▸ Dataset extract
★ ★ ★ ★ ★ ★ ★
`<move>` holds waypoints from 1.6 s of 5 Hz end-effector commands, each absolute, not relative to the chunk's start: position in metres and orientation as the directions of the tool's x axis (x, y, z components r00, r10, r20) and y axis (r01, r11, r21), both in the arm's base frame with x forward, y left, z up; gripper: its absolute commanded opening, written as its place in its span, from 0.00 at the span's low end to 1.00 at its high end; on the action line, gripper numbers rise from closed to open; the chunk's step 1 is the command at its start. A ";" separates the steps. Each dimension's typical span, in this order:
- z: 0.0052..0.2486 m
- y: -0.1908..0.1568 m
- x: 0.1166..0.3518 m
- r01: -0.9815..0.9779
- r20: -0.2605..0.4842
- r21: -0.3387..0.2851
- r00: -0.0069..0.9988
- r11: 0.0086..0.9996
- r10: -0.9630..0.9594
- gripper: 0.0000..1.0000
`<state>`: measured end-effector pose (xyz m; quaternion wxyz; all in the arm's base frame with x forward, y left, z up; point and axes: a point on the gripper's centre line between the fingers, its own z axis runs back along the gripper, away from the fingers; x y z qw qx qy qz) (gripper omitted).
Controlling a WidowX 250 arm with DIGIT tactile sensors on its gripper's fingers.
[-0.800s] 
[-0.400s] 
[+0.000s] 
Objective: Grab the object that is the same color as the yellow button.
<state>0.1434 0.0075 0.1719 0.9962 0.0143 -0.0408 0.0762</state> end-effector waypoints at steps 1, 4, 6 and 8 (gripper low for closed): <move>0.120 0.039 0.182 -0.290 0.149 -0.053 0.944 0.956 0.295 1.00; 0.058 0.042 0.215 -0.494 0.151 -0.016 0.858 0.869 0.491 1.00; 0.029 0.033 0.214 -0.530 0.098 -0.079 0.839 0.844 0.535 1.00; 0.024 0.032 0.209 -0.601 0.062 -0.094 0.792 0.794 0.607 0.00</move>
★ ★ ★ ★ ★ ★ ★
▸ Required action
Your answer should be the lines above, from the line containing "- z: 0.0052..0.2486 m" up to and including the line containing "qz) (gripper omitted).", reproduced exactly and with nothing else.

▸ Answer
- z: 0.0052..0.2486 m
- y: -0.1908..0.1568 m
- x: 0.1166..0.3518 m
- r01: -0.9815..0.9779
- r20: -0.2605..0.4842
- r21: -0.3387..0.2851
- r00: -0.0069..0.9988
- r11: 0.0086..0.9996
- r10: -0.9630..0.9594
- gripper: 0.0000..1.0000
`<state>`: measured end-effector pose (xyz m; quaternion wxyz; all in the arm's base frame with x forward, y left, z up; point and axes: a point on the gripper's centre line between the fingers, its own z axis runs back along the gripper, away from the fingers; x y z qw qx qy qz) (gripper omitted).

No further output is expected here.